Imposant son autorité après sa récente nomination, le nouveau premier ministre, Keir Starmer, a suspendu temporairement sept députés de sa formation qui avaient réclamé un élargissement des allocations familiales.
Aucune contestation ne sera tolérée. C’est le message explicite qu’a adressé Keir Starmer, le nouveau Premier ministre britannique, à l’aile la plus à gauche de son parti, ce mardi 23 juillet. Moins de trois semaines après avoir remporté les élections législatives avec une large majorité, il a réprimé une tentative de rébellion de quelques députés pour étouffer toute contestation interne.
Le soir même, le programme de son gouvernement, présenté lors du « discours du roi » le 17 juillet, a été soumis au vote à la Chambre des communes. Les 404 députés travaillistes (sur 650) ont tous voté en sa faveur. Cependant, au cours de la soirée, le « Scottish National Party » (SNP), parti indépendantiste écossais, a proposé un amendement visant à étendre les allocations familiales au troisième enfant, alors qu’elles sont actuellement limitées à deux. Sept députés de l’aile gauche du Parti travailliste ont voté en faveur de cet amendement, malgré des consignes strictes de s’y opposer.
Dans le même temps ,M. Starmer les a suspendus du groupe parlementaire travailliste pour six mois. « C’est extrême, personne ne veut voir un tel autoritarisme », s’étouffe Bell Ribeiro-Addy, une députée proche d’eux (elle s’était abstenue lors de ce vote et n’a pas été suspendue).
Parmi les élus écartés se trouvent des figures influentes de la frange très à gauche, pouvant être qualifiée d’extrême-gauche, du parti, qui étaient proches de Jeremy Corbyn (une sorte de « frère jumeaux politique » du français Jean-Luc Mélenchon, antisémite, islamogauchiste) lorsqu’il dirigeait le « Labour » (nom anglais du parti travailliste), de 2015-2020. Parmi eux, John McDonnell, responsable des questions économiques, Rebecca Long-Bailey, chargée de la politique industrielle, et Ian Byrne, député de Liverpool.
Contrer les attaques des conservateurs
La sanction a surpris les élus travaillistes, particulièrement à cause du sujet en question : la pauvreté des enfants. La limite des allocations familiales à deux enfants, imposée par les conservateurs en 2017, avait suscité la colère du « Labour » à l’époque. Selon « l’Institute for Fiscal Studies », un groupe de réflexion, cette réforme représente une perte moyenne de 4 300 livres (5 100 euros) d’aides sociales pour un peu plus d’un demi-million de foyers, touchant particulièrement les plus pauvres. Revenir sur cette mesure coûterait 3,4 milliards de livres (4 milliards d’euros), soit 3 % du budget des aides sociales. Ce qui en fait une idée très populaire parmi les élus travaillistes.

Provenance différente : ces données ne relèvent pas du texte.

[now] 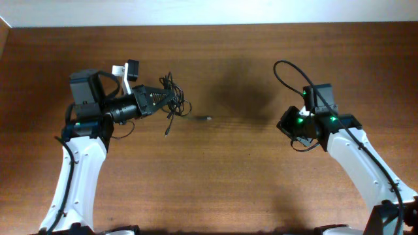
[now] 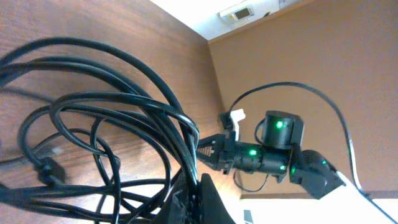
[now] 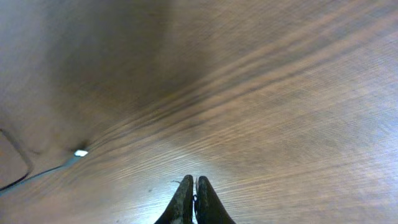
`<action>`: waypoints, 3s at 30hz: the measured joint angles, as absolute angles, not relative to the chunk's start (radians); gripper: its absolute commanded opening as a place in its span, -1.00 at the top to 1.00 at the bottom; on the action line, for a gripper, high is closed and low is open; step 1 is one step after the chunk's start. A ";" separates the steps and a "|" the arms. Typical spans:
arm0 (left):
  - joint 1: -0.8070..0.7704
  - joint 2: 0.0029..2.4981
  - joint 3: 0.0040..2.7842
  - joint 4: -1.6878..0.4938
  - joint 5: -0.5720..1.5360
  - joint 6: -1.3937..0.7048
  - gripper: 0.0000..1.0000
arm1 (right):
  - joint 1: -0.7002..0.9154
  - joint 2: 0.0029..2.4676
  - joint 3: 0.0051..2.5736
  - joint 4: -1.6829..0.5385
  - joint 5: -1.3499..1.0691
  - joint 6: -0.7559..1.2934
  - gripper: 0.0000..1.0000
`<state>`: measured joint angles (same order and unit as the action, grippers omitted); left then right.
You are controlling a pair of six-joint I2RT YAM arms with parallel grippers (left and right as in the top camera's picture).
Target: Untangle cables
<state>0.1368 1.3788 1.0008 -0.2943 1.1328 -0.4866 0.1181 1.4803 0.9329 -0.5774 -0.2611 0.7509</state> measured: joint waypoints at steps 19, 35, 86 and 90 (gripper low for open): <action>-0.007 1.378 1.001 -0.292 1.445 0.013 1.00 | 0.327 1.480 0.931 0.106 -0.947 0.524 -0.74; -0.038 1.378 0.997 -0.293 1.166 0.043 1.00 | 0.511 1.433 0.969 -0.271 -0.413 0.623 0.92; -0.059 1.361 1.011 -0.580 0.442 -0.340 1.00 | 0.278 0.858 0.934 -0.701 0.305 0.650 0.92; -0.062 1.352 1.013 -0.618 0.091 -0.601 1.00 | 0.196 0.849 0.927 -0.754 0.335 0.655 0.92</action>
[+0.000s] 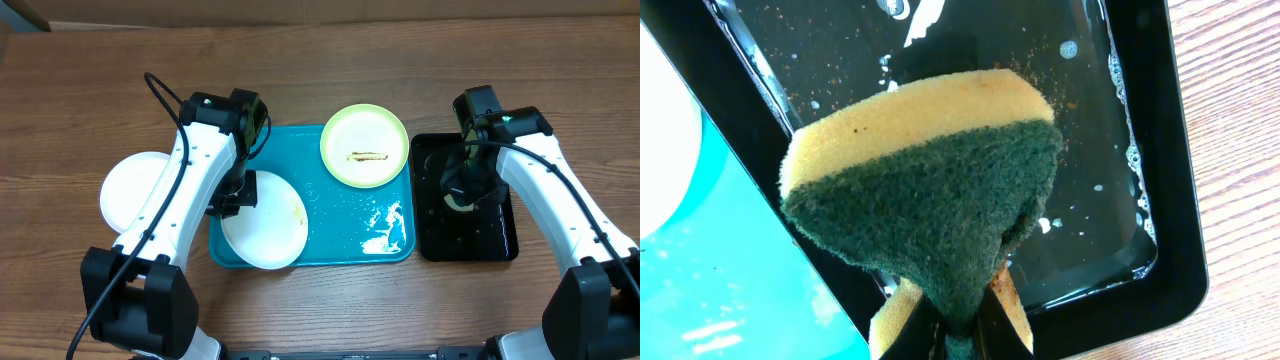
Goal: Clean dirty plates on tray and stack at the side
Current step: 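Tilt and lift the white plate off the tray with the left gripper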
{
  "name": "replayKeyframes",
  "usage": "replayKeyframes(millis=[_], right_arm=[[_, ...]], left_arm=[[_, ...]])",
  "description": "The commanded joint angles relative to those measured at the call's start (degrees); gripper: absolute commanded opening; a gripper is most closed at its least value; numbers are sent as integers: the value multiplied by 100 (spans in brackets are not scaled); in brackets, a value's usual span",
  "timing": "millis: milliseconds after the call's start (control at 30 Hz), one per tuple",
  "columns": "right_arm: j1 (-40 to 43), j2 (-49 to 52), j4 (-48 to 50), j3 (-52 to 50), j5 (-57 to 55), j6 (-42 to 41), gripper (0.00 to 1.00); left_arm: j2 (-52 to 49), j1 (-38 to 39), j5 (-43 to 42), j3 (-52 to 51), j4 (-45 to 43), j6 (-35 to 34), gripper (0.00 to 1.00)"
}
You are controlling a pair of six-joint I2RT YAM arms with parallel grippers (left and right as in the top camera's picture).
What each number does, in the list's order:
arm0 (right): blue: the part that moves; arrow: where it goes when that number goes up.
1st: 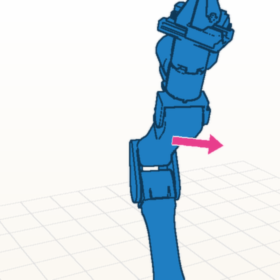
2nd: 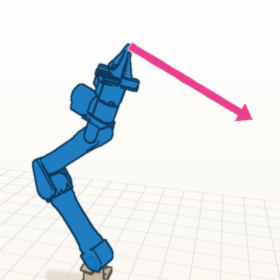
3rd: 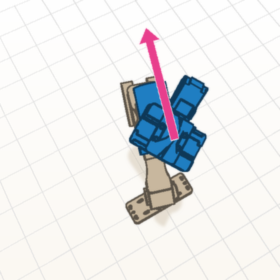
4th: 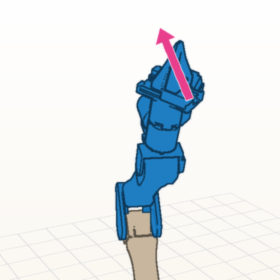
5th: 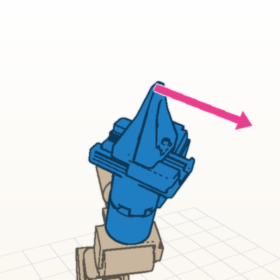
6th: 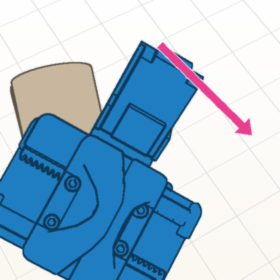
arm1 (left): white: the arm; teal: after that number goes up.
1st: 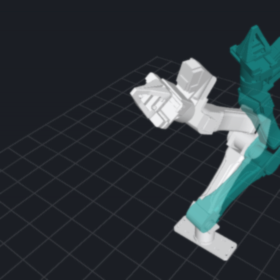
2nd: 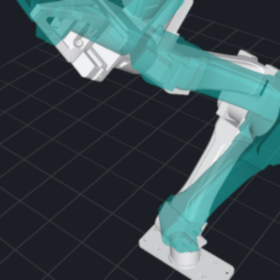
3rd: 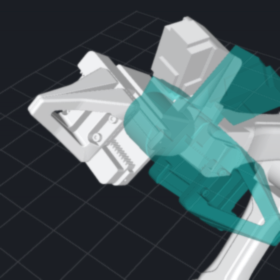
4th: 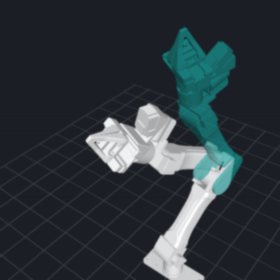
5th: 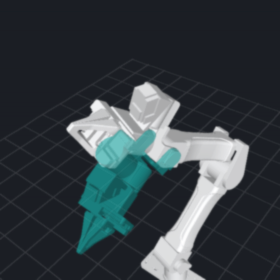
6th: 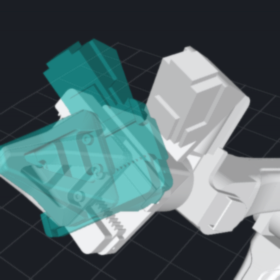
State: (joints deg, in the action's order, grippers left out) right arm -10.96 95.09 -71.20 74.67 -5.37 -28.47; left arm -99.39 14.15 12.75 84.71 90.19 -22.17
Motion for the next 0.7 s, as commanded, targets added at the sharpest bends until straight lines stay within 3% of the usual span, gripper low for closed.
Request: replayKeyframes(millis=[0,233,500,667], right_arm=[[-4,-118,13,28,-59,28,4],[-4,-118,13,28,-59,28,4],[-4,-118,13,28,-59,28,4],[-4,-118,11,28,-59,28,4]], left_arm=[[-59,-26,205,127,37,-103,4],[-59,-26,544,127,-354,-404,4],[-59,-20,564,127,317,-407,4],[-59,-20,586,127,-236,-422,4]])
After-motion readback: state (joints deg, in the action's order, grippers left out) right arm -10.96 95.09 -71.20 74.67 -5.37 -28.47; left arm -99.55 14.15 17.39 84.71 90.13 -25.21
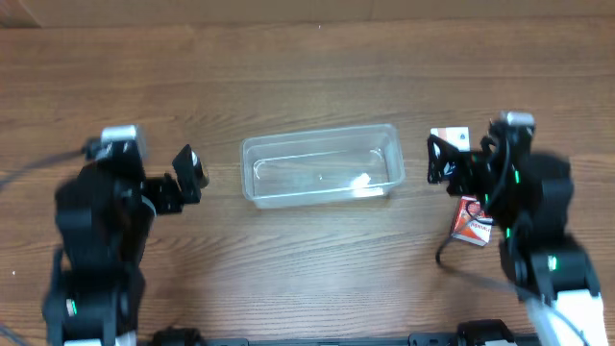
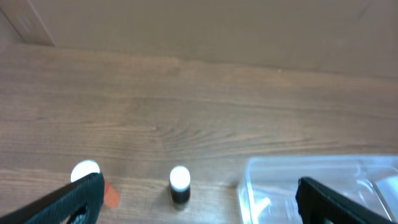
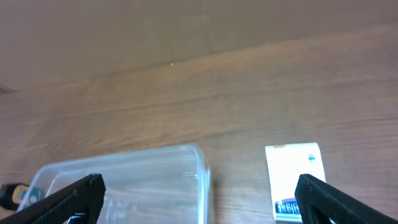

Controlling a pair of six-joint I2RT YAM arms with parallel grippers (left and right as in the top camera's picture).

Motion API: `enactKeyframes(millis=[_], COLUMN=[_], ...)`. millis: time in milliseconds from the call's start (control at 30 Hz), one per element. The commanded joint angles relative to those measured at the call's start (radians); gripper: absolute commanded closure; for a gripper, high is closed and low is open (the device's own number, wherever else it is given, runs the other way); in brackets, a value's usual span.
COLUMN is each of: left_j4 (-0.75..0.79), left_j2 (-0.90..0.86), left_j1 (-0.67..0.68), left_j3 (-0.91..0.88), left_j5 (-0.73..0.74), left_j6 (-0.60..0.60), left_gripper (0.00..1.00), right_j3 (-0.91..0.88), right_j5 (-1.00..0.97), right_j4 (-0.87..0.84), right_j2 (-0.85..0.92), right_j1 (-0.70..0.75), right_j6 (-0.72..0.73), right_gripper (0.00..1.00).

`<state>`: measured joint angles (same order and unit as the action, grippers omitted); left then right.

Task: Pack container
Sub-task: 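Reach the left gripper to the white-capped dark bottle and grasp it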

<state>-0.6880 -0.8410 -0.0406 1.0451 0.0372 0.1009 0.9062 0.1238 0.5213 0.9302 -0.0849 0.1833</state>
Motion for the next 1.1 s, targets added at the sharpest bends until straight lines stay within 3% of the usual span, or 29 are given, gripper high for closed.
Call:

Certes, répond Steve Reed, le ministre de l’agriculture, mais le nouveau gouvernement a promis de faire preuve de discipline budgétaire. « Nous avons été clairs pendant la campagne électorale que nous n’avions pas l’argent pour faire tout ce que nous souhaitions, a-t-il expliqué sur la BBC. On ne peut pas faire campagne en disant cela et faire le contraire en arrivant au pouvoir. » Le gouvernement n’exclut pas complètement de mettre fin à la limite des deux enfants, mais il ne tranchera le sujet que lors de la présentation du budget, à l’automne, et l’amendement de l’opposition, mardi soir, n’était pas le moment propice pour en débattre, estime-t-il.